Storey, who had the reputation of coming to the aid of anyone and everyone in the neighborhood, walked to the drugstore to see about his lady and came upon the man who was bothering her. He had words with the man, and the man pushed Storey, and they began to tussle a bit. The drugstore manager told them to cut it out and to take their dispute outside. In the meantime, someone called the cops and reported there was a Black man in the store with a gun.

While all this was going on, Estaze left the store and headed home. En route, she saw a bunch of cops descending on the drugstore and a helicopter hovering overhead and, not knowing what was happening, she called Storey and told him to hurry home because something bad was happening and the area was swarming with cops. Storey turned in the direction of his Berendo Street apartment, saw Estaze waiting for him and began running toward her.

Witnesses said Storey was being trailed by a police car as he ran to catch up with Estaze and they said the cops — Malabuya and Bunch — came up on Storey from behind and exited their car shooting.

“All of the witnesses we talked to said the police never yelled ‘Stop!’ ‘Police!’ or anything. They just came out of the car shooting him from the rear,” Jitahidi said.

Storey was shot in the back of his leg, which spun him around, then he was shot in the chest and in the mouth. “Two of the witnesses say the police shot him in the mouth after he was on the ground,” Jitahidi said. Atun Re, Storey’s chiropractor uncle, said he saw four wounds on his body, including the one to his mouth that knocked out his teeth and exited through his cheek.

Needless to say, the police account of the killing differs from the witnesses in that the police claim they attempted to detain Storey, who ran from them and that they chased him on foot and that Storey “turned in their direction with an unknown object in his hand believed to be a handgun.” As we know, that unknown object was the cell phone on which he had been communicating with his fiancée down the street.

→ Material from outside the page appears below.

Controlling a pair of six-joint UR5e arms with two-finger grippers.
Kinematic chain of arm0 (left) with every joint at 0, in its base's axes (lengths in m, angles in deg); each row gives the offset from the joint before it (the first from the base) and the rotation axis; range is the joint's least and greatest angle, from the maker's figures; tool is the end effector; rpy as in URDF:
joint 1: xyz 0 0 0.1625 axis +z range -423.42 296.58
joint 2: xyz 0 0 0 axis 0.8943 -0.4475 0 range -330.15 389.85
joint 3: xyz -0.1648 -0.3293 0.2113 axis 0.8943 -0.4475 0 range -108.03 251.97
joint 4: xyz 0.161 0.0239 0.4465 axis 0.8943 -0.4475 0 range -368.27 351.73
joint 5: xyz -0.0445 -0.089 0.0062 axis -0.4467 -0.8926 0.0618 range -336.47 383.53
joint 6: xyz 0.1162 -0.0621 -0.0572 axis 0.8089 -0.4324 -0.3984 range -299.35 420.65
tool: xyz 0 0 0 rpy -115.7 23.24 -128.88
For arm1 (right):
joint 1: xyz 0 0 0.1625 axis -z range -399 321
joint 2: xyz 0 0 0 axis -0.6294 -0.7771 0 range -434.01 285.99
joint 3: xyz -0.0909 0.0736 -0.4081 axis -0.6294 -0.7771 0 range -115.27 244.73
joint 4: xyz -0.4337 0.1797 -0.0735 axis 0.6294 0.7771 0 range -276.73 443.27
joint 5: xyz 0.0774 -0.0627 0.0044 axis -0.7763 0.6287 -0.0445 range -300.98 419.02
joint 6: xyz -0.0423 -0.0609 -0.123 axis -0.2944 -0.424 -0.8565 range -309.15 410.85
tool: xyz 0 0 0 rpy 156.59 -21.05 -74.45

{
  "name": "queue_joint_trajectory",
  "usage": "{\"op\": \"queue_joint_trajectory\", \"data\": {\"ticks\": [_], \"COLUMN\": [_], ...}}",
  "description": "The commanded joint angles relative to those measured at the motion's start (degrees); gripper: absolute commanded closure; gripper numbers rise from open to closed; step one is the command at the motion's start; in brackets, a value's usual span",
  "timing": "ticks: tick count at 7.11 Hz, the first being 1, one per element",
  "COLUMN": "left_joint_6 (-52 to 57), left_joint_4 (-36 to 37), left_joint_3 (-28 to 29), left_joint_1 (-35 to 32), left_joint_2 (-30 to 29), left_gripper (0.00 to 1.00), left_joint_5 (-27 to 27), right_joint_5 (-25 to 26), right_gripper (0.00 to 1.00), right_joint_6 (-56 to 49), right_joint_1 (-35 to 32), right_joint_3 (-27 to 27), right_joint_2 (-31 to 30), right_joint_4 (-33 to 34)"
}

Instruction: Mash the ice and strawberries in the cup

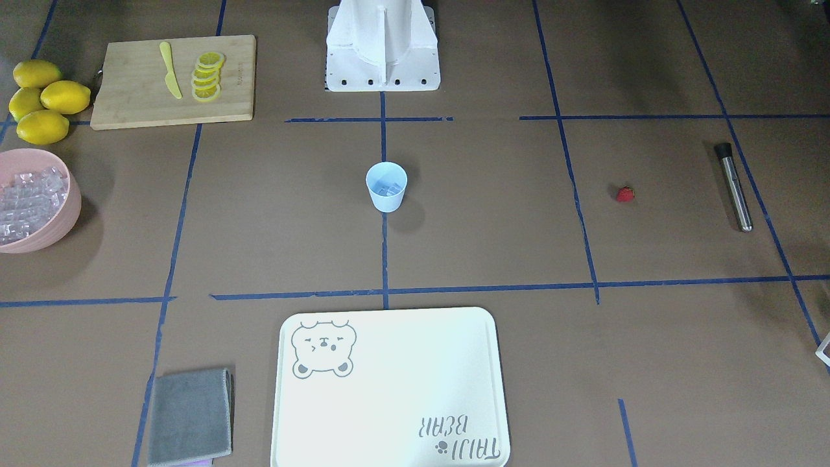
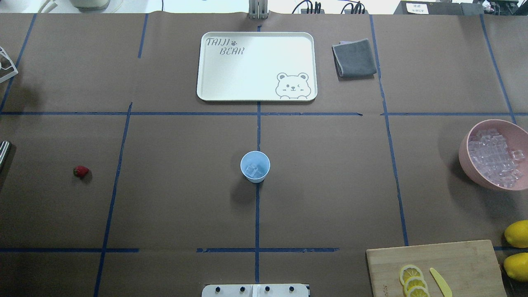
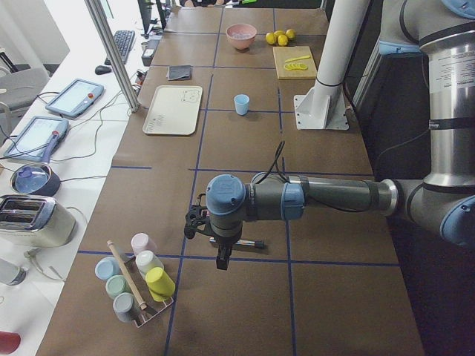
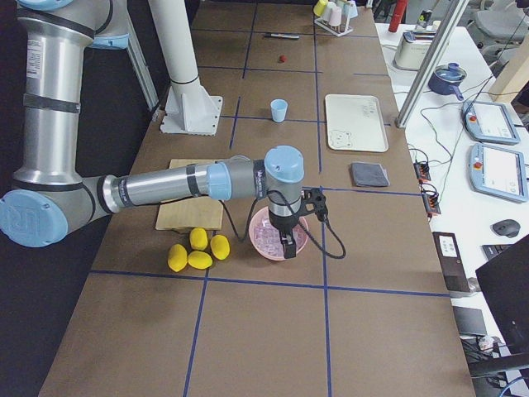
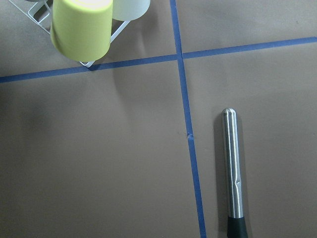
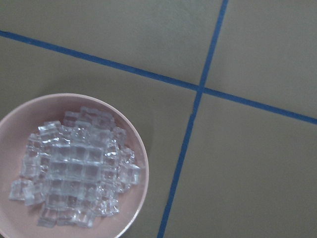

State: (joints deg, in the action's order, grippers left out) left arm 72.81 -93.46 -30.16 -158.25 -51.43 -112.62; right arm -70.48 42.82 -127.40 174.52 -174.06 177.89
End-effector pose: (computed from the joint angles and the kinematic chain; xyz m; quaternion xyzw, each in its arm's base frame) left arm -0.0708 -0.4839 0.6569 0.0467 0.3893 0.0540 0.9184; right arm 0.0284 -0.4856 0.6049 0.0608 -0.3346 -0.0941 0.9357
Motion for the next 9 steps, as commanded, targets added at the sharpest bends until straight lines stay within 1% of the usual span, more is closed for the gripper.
{"op": "queue_joint_trajectory", "data": {"ticks": [1, 2, 3, 4, 6, 7, 8, 9], "left_joint_6": [-0.12, 0.14, -0.29, -0.29, -4.76, -4.69, -5.04, -9.56], "left_joint_4": [-0.07, -0.85, -5.3, -5.17, -6.39, -6.92, -9.88, -11.57], "left_joint_3": [-0.17, -0.17, 0.09, 0.27, 0.54, 0.01, -1.3, -1.49], "left_joint_1": [0.0, 0.0, 0.09, 0.17, 0.88, 2.71, 6.9, 12.08], "left_joint_2": [-0.55, -0.9, -3.25, -4.14, -4.85, -4.94, -4.25, -4.15], "left_gripper": [0.0, 0.0, 0.0, 0.0, 0.0, 0.0, 0.0, 0.0], "left_joint_5": [0.0, 0.18, 0.35, -0.95, -1.67, -1.67, -1.58, -1.58], "right_joint_5": [-1.36, -2.33, -2.34, -2.34, -2.69, -2.69, -2.69, -2.69], "right_gripper": [0.01, 0.01, 0.01, 0.01, 0.01, 0.01, 0.01, 0.01], "right_joint_6": [-1.98, -1.98, -1.98, -1.89, -1.63, -1.63, -1.63, -1.63], "right_joint_1": [-3.62, -3.62, -3.62, -3.62, -3.62, -3.62, -3.62, -3.62], "right_joint_3": [-0.8, -0.98, -1.07, -1.07, -0.89, -0.8, -0.89, -0.89], "right_joint_2": [-3.91, -3.83, -3.57, -3.3, -3.3, -3.3, -3.39, -3.39], "right_joint_4": [-0.05, -0.05, 0.04, 0.04, 0.04, 0.04, 0.04, -0.05]}}
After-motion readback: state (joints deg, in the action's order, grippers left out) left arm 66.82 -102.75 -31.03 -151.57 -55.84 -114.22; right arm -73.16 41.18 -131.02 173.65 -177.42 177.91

According to Sgt. Ruby Malachi of LAPD press relations, Malabuya, a cop for seven months, and Bunch, a five-year veteran of the force, were removed from duty for a week after the killing but have been returned to field with the approval of the department’s psychologist and Chief William Bratton.

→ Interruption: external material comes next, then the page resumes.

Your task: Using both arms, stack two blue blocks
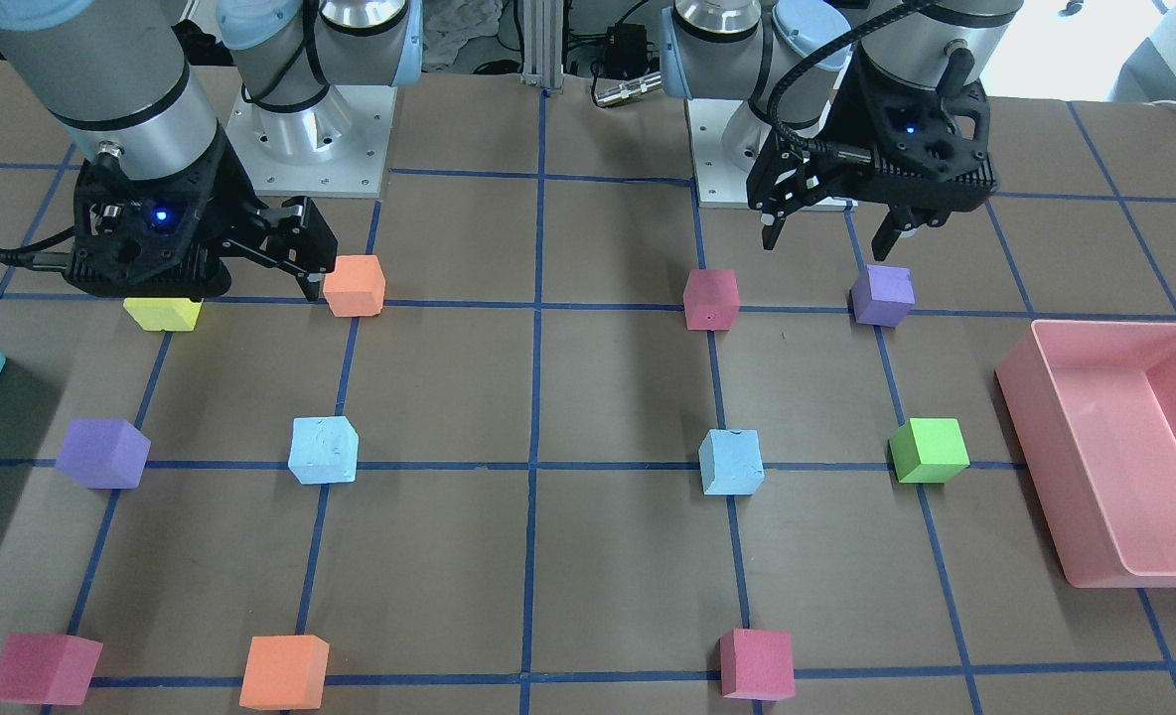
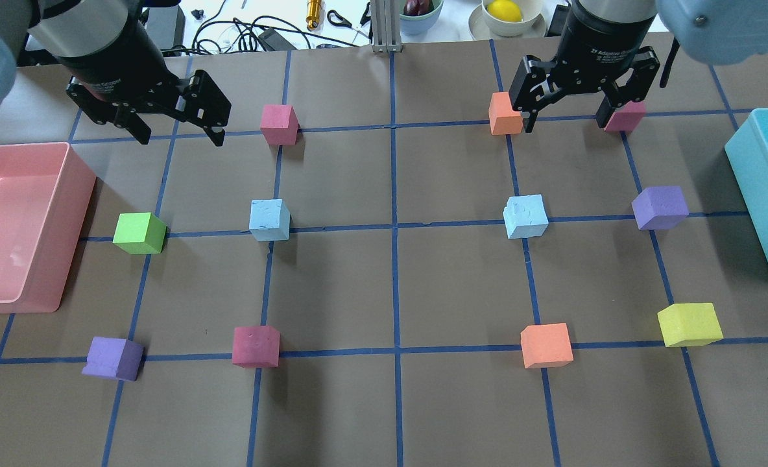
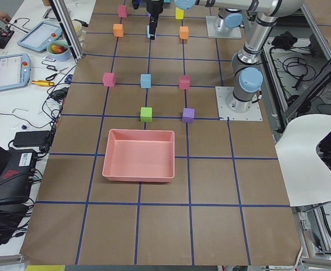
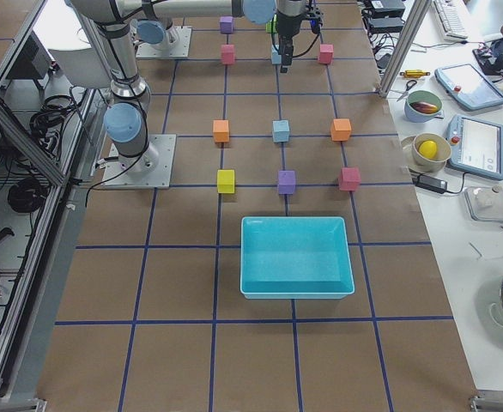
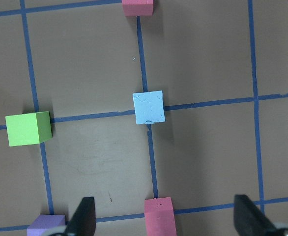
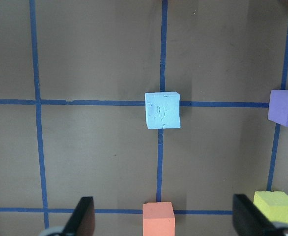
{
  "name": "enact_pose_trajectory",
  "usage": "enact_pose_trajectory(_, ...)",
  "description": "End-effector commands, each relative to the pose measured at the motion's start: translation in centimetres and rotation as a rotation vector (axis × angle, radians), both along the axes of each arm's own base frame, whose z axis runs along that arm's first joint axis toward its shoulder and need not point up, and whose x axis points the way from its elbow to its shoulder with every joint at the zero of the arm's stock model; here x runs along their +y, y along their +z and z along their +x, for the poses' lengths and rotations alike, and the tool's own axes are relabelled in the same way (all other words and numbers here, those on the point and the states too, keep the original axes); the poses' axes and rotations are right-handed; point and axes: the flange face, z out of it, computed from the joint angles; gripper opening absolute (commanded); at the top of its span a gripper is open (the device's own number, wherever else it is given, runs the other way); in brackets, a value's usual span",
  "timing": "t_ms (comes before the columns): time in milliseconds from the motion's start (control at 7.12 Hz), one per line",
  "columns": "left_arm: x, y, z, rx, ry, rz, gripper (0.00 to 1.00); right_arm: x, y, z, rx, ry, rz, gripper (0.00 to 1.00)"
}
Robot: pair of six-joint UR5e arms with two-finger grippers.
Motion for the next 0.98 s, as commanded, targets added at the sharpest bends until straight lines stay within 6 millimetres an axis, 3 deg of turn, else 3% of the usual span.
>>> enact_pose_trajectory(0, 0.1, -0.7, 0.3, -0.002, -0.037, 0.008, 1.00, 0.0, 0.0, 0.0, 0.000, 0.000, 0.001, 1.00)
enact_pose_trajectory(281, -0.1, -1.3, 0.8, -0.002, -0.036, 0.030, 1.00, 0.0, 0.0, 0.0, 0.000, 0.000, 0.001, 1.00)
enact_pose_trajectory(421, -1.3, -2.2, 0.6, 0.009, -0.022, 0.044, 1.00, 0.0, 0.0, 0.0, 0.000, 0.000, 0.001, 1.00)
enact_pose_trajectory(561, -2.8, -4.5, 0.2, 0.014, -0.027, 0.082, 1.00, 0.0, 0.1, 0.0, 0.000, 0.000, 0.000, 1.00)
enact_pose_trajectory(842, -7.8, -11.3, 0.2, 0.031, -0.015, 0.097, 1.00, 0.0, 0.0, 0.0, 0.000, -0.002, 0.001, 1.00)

Malachi said the killing is being scrutinized by the Force Investigation Division to determine whether the shooting was within policy. But it’s the definition of “policy” that rankles Storey’s family, friends and members of the accountability group who are demanding that law-enforcement agencies change their use of force policies so unarmed residents are not killed.

A list of six demands Jitahidi’s group has issued also includes increased community control over the policies and procedures of law enforcement agencies, the public airing of all officer disciplinary hearings, criminal prosecution of the officers who killed Storey and financial compensation for his family, including funeral costs.

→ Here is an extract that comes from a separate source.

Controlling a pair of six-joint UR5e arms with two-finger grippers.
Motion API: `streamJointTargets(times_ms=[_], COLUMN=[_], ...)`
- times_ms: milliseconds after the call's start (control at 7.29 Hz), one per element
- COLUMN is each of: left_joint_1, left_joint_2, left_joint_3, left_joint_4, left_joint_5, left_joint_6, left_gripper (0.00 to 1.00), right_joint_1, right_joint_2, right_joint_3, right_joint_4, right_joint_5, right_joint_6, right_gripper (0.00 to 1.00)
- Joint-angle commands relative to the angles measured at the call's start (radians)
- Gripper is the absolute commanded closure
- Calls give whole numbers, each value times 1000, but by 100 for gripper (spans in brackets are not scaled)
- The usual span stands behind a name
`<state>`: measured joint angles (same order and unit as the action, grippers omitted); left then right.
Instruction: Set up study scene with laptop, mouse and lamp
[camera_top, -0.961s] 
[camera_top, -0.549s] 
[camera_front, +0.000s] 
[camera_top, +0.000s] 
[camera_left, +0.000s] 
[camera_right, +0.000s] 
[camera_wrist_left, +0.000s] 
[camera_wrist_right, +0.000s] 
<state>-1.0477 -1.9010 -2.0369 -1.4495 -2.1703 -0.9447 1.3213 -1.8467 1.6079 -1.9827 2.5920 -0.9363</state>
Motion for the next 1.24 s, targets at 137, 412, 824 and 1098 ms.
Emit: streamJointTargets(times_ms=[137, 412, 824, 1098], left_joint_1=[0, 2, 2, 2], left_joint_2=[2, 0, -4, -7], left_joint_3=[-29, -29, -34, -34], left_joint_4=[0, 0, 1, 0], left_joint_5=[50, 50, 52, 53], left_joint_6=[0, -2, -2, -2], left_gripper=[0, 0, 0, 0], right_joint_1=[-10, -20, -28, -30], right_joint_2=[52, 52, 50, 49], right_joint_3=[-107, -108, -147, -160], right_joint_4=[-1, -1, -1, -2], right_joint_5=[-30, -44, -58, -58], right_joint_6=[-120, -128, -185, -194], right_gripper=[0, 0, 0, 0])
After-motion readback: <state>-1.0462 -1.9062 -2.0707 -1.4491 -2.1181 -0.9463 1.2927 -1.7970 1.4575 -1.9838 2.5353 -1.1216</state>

“We need to stop the murder of residents by police,” Re said. “The only way we will do so is by organizing, changing laws and giving the community more control over law enforcement. It’s not about hating the police, it’s about ending the murder of unarmed people.”

Storey, of Jamaican heritage, was a massage therapist in the process of procuring his license and a great cook who actually studied culinary arts. “His name, Dontaze, means ‘Sir Give’ and he lived up to his name,” said his fiancée of two and half years. “He was a very giving person; giving of his goods, services and time to anyone who needed it. He was a very talented man who always took time out to help others. That’s why everybody liked him.”

Storey is the son of Yolanda Williams. He was born and raised in South L.A. and he attended Audubon Middle School — the same school Devin Brown was attending when the cops killed him.


From the Wave, 2008.

Rest in Peace: Dontaze Storey Jr. (August 18, 1979 – November 11, 2008)

UPDATE: A civil lawsuit finally proceded in January 2014 and a jury awarded $750,000 to Dontaze Storey’s son. No criminal charges have been filed and the two assailants are still working on the field.